= Impressionable years hypothesis =

The impressionable years hypothesis is a theory of political psychology that posits that individuals form durable political attitudes and party affiliations during late adolescence and early adulthood. In United States political history, the theory has been used to explain the waxing and waning in the strength of the two major political parties. The theory has also been applied outside of the United States.

==Hypothesis==

According to the impressionable years hypothesis, the historical environment has an important socializing influence on individuals of entire generations, and individuals within these generations thus tend to share values and attitudes compared to individuals within other generations. Under the strictest definition of this hypothesis, attitudes remain fixed in individuals after they exit their early adulthood. Political change thus happens primarily through a process known as cohort replacement, in which a generation dies out and is replaced by another generation. Two theories contrast to the impressionable years hypothesis. The "increasing persistence hypothesis" posits that attitudes become less likely to change as individuals become older, while the "life-long openness hypothesis" proposes that the attitudes of individuals remain flexible regardless of age.
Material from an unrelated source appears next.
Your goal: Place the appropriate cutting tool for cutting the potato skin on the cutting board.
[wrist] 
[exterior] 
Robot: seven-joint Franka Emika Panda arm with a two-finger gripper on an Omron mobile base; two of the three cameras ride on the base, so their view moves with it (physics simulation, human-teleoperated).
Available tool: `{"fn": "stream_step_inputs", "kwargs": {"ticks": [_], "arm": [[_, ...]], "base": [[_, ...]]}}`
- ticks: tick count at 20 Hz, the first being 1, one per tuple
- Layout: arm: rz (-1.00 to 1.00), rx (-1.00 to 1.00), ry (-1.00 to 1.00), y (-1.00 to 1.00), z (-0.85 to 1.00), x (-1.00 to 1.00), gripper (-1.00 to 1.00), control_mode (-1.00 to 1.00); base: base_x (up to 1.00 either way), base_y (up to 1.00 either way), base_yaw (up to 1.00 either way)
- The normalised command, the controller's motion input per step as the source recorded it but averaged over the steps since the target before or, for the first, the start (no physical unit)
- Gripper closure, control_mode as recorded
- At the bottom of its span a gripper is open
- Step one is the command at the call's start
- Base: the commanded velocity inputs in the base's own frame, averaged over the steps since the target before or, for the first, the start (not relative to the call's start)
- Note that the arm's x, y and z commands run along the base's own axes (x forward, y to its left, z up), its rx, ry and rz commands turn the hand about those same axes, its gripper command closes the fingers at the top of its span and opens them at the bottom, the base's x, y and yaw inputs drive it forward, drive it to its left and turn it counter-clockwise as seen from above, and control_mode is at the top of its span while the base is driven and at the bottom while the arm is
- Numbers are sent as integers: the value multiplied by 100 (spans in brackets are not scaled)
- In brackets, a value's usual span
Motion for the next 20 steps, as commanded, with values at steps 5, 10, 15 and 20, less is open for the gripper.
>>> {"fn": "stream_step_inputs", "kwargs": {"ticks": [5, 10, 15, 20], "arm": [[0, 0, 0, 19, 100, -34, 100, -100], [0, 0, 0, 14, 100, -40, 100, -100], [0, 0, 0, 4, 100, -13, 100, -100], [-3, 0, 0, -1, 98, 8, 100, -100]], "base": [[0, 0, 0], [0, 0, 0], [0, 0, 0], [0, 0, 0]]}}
An influential 1928 essay by Karl Mannheim proposed that political leanings were heavily influenced by the historical context of an individual's youth. Another early exploration of the idea began in the 1930s under the direction of Theodore Newcomb. In the Bennington College Study, Newcomb tracked the political attitudes of a cohort of female students attending Bennington College. In follow-up interviews conducted decades later, Newcomb found that the previously-conservative women had retained liberal political attitudes that they had first gained at Bennington.

==United States==

Polling and analyses by Gallup, the Pew Research Center, and other sources have found that year of birth is an important predictor of political affiliation. For example, Baby boomers born during the early-to-mid 1950s tend to be significantly more Democratic-leaning than those born earlier or later. These Baby Boomers entered adulthood in the late 1960s and early 1970s, a period which saw the liberalization of American social views. By contrast, younger Boomers who came of age during the stagflation and tax revolts of the late 1970s have tended to favor the Republican Party.
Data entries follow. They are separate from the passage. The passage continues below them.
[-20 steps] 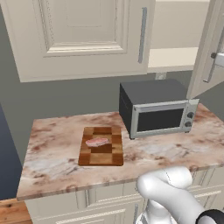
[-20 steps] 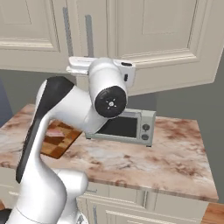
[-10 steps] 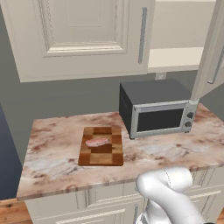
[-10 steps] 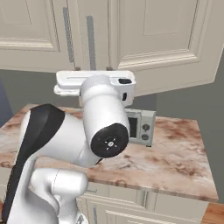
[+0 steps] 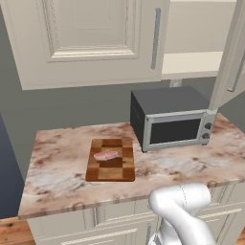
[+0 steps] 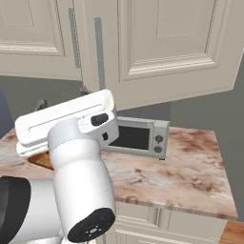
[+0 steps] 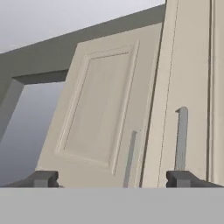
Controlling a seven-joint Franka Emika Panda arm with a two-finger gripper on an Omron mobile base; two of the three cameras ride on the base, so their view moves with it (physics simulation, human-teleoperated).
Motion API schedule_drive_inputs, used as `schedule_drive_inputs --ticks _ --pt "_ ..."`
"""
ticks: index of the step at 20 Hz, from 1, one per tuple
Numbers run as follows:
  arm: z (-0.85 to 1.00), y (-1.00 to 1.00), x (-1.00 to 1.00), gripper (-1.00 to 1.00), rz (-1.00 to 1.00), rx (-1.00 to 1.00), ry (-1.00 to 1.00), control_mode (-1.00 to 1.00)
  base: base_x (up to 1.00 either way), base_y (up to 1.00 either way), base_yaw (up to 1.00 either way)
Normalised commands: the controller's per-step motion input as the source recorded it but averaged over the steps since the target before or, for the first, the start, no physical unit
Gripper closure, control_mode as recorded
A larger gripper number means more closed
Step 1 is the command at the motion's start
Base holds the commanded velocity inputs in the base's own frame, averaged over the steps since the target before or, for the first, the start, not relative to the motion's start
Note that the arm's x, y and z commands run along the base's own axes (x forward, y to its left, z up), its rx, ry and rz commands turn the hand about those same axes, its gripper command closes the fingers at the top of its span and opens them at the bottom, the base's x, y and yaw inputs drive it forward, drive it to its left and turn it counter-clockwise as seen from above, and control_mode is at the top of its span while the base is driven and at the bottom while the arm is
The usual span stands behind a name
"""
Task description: Open the cabinet, retrieve the rolling pin, and place it next to the meat on the cutting board to prepare for tenderizing.
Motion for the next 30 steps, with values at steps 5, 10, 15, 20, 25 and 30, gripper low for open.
schedule_drive_inputs --ticks 5,10,15,20,25,30 --pt "-0.11 1.0 -0.17 -1.0 0.0 -0.29 -0.04 -1.0 0.0 0.0 0.0" --pt "-0.06 0.98 0.08 -1.0 0.0 -0.29 -0.01 -1.0 0.0 0.0 0.0" --pt "0.0 0.7 0.41 -1.0 -0.06 -0.25 0.0 -1.0 0.0 0.0 0.0" --pt "-0.06 0.32 0.59 -1.0 -0.17 -0.26 0.0 -1.0 0.0 0.0 0.0" --pt "-0.17 0.0 0.5 -1.0 -0.32 -0.31 0.01 -1.0 0.0 0.0 0.0" --pt "-0.2 -0.12 0.45 -1.0 -0.42 -0.29 0.04 -1.0 0.0 0.0 0.0"
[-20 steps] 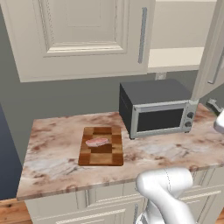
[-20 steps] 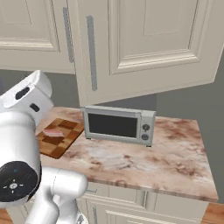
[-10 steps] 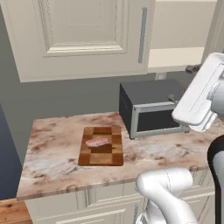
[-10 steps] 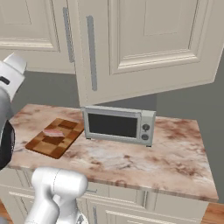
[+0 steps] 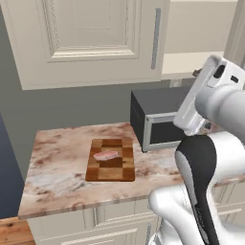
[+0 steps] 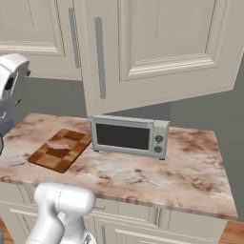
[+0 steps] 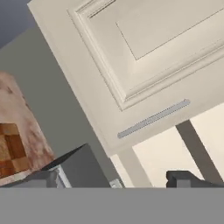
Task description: Open the cabinet, retrieve the rolling pin, and place it next to the meat on the cutting board to prepare for tenderizing.
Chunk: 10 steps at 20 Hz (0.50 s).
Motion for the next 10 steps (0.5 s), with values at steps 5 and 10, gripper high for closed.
schedule_drive_inputs --ticks 5,10 --pt "-0.15 -0.33 0.4 -1.0 -0.46 -0.27 0.08 -1.0 0.0 0.0 0.0" --pt "-0.13 -0.56 0.24 -1.0 -0.47 -0.22 0.09 -1.0 0.0 0.0 0.0"
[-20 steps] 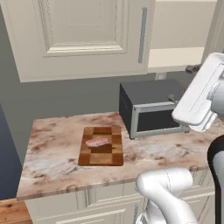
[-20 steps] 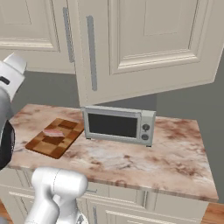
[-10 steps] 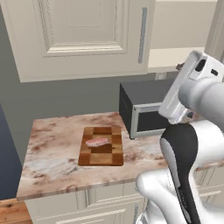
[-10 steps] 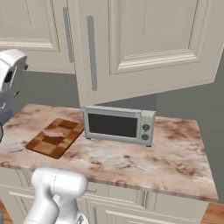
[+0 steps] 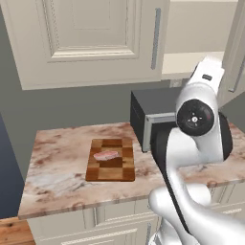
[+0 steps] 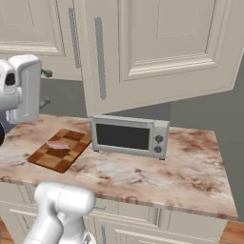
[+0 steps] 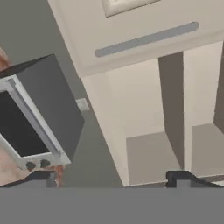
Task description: Open the cabinet, retrieve the rolling pin, and place it next to the meat on the cutting board to prepare for tenderizing.
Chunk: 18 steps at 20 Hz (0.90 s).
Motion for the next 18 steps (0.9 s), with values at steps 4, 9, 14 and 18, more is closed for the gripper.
schedule_drive_inputs --ticks 4,9,14,18 --pt "-0.14 -0.61 0.16 -1.0 -0.45 -0.19 0.07 -1.0 0.0 0.0 0.0" --pt "-0.13 -0.38 0.32 -1.0 -0.41 -0.17 0.08 -1.0 0.0 0.0 0.0" --pt "-0.01 -0.01 0.43 -1.0 -0.28 -0.12 0.04 -1.0 0.0 0.0 0.0" --pt "0.0 -0.04 0.31 -1.0 -0.24 -0.09 0.02 -1.0 0.0 0.0 0.0"
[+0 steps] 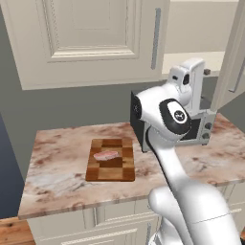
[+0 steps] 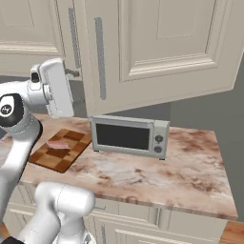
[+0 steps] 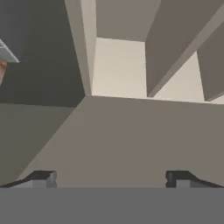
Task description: Open the cabinet, retrieve the rolling pin, and place it next to the meat on the cutting board to prepare for tenderizing.
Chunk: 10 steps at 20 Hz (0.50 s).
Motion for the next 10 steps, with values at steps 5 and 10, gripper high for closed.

According to a 2014 model developed by Catalist and Columbia University, presidential approval ratings inform voting behaviors for decades. The model works best with white voters, as black voters have tended to more consistently vote for Democratic candidates, and there is less data available for the remaining demographic groups. According to the model, popular presidents such as Dwight D. Eisenhower can leave lasting impressions on voters in their young adulthood. The model estimates that events that occur between the ages of 14 and 24 are the most important in determining an individual's political attitudes, though those attitudes continue to change after age 24. A separate model developed by Professor Dan Hopkins found that the political affiliation of a given individual was strongly affected by the popularity of presidents when that individual turned 18 years old.

===New Deal coalition in the South===

Osborne et al. use the theory to partially explain the decline of the Democratic Party and the New Deal coalition in the South. According to their theory, the events of the civil rights movement were extremely unpopular among white Southerners and the support of national Democratic leadership for the civil rights movement alienated white Southerners from the party. While older Southern voters resisted changes to their political affiliations and attitudes, younger voters moved to the Republican Party. As, older, Democratic voters died out, the Republican Party became the dominant party in the South.
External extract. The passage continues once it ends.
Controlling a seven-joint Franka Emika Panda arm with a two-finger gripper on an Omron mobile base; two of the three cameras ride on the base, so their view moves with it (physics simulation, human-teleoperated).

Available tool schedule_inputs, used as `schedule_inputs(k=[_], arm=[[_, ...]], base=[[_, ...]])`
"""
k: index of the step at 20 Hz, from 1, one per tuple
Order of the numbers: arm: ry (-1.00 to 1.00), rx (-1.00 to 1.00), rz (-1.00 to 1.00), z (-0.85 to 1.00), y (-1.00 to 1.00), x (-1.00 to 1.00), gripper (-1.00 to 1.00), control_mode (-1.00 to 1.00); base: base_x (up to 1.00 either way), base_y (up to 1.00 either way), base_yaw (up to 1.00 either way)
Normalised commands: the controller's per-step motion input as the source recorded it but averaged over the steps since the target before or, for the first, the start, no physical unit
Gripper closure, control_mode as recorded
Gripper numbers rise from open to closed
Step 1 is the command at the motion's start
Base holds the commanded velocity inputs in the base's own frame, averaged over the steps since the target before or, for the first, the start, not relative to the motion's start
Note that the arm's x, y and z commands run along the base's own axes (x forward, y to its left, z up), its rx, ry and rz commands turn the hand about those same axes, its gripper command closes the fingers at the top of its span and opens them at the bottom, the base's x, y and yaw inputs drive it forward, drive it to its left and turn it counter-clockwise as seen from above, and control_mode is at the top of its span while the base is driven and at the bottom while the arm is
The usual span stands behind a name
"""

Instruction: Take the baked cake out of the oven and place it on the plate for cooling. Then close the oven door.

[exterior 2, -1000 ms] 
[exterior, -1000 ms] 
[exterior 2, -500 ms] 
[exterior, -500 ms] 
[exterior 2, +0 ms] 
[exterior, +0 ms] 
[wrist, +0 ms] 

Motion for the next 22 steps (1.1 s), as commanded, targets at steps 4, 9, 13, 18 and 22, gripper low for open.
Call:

==Outside the United States==

The impressionable years hypothesis has also been explored in other countries. A 2002 study by James Tilley found that individuals in the United Kingdom who came of age during the 1920s, 1950s, and 1980s tended to more strongly support the Conservative Party, which was dominant during those decades. A 2004 study in Algeria found that most generations were not strongly affected by the circumstances of their youth, with some exceptions regarding certain attitudes in certain generations.